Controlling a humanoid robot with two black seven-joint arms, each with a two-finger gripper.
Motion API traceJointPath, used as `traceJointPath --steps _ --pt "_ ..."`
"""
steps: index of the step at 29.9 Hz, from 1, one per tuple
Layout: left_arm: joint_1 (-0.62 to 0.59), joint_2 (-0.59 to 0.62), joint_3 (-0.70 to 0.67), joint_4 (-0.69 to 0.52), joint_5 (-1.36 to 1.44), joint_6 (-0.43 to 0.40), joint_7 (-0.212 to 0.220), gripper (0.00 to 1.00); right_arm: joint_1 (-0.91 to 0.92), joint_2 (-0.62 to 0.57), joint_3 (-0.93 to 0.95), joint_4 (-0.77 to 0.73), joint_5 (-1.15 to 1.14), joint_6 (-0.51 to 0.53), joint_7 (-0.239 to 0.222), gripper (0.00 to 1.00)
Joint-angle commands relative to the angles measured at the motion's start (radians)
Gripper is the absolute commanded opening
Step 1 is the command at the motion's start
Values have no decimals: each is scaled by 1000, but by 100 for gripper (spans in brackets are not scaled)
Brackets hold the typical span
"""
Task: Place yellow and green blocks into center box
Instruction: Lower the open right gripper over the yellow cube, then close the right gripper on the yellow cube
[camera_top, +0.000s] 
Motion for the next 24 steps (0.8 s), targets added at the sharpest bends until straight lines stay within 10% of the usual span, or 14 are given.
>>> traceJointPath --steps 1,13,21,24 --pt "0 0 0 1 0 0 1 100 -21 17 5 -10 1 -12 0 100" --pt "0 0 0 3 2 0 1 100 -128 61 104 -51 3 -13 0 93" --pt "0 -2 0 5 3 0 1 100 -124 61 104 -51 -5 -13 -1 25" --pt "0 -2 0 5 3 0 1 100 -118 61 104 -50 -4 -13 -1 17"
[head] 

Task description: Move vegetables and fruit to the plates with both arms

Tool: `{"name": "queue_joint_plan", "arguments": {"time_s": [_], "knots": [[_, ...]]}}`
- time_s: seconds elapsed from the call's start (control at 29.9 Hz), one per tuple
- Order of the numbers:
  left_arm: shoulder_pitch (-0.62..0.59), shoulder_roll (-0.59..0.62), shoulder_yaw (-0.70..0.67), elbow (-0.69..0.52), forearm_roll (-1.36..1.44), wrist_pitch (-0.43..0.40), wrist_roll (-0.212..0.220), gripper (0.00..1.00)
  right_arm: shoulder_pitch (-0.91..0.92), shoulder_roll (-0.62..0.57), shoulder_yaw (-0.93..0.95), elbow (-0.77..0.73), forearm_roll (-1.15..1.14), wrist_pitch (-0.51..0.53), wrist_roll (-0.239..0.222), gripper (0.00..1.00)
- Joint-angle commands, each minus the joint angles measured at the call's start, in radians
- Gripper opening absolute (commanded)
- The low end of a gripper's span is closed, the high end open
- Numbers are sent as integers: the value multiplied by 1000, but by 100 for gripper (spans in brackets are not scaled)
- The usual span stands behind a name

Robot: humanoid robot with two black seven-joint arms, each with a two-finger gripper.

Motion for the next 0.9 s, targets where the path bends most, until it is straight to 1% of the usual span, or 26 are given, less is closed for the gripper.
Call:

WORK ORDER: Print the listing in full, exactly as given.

SOLVED PROBLEM:
Controlling a humanoid robot with two black seven-joint arms, each with a two-finger gripper.
Motion API traceJointPath, used as `traceJointPath --steps _ --pt "_ ..."`
"""
steps: index of the step at 29.9 Hz, from 1, one per tuple
Layout: left_arm: joint_1 (-0.62 to 0.59), joint_2 (-0.59 to 0.62), joint_3 (-0.70 to 0.67), joint_4 (-0.69 to 0.52), joint_5 (-1.36 to 1.44), joint_6 (-0.43 to 0.40), joint_7 (-0.212 to 0.220), gripper (0.00 to 1.00); right_arm: joint_1 (-0.91 to 0.92), joint_2 (-0.62 to 0.57), joint_3 (-0.93 to 0.95), joint_4 (-0.77 to 0.73), joint_5 (-1.15 to 1.14), joint_6 (-0.51 to 0.53), joint_7 (-0.239 to 0.222), gripper (0.00 to 1.00)
Joint-angle commands relative to the angles measured at the motion's start (radians)
Gripper is the absolute commanded opening
Step 1 is the command at the motion's start
Values have no decimals: each is scaled by 1000, but by 100 for gripper (spans in brackets are not scaled)
Brackets hold the typical span
"""
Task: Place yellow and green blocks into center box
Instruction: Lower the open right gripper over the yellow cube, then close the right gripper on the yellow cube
[camera_top, +0.000s] 
Motion for the next 24 steps (0.8 s), targets added at the sharpest bends until straight lines stay within 10% of the usual span, or 14 are given.
>>> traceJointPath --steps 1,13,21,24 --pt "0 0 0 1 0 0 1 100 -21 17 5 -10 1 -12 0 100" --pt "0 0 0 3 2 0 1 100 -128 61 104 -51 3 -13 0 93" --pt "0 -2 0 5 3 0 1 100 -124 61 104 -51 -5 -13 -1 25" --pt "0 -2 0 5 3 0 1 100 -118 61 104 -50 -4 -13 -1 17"
[head] 

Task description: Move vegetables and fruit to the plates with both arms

Tool: `{"name": "queue_joint_plan", "arguments": {"time_s": [_], "knots": [[_, ...]]}}`
- time_s: seconds elapsed from the call's start (control at 29.9 Hz), one per tuple
- Order of the numbers:
  left_arm: shoulder_pitch (-0.62..0.59), shoulder_roll (-0.59..0.62), shoulder_yaw (-0.70..0.67), elbow (-0.69..0.52), forearm_roll (-1.36..1.44), wrist_pitch (-0.43..0.40), wrist_roll (-0.212..0.220), gripper (0.00..1.00)
  right_arm: shoulder_pitch (-0.91..0.92), shoulder_roll (-0.62..0.57), shoulder_yaw (-0.93..0.95), elbow (-0.77..0.73), forearm_roll (-1.15..1.14), wrist_pitch (-0.51..0.53), wrist_roll (-0.239..0.222), gripper (0.00..1.00)
- Joint-angle commands, each minus the joint angles measured at the call's start, in radians
- Gripper opening absolute (commanded)
- The low end of a gripper's span is closed, the high end open
- Numbers are sent as integers: the value multiplied by 1000, but by 100 for gripper (spans in brackets are not scaled)
- The usual span stands behind a name

Robot: humanoid robot with two black seven-joint arms, each with a two-finger gripper.

Motion for the next 0.9 s, targets where the path bends most, until it is straight to 1% of the usual span, or 26 are given, less is closed for the gripper.
Call:

There's nothing more to this exercise.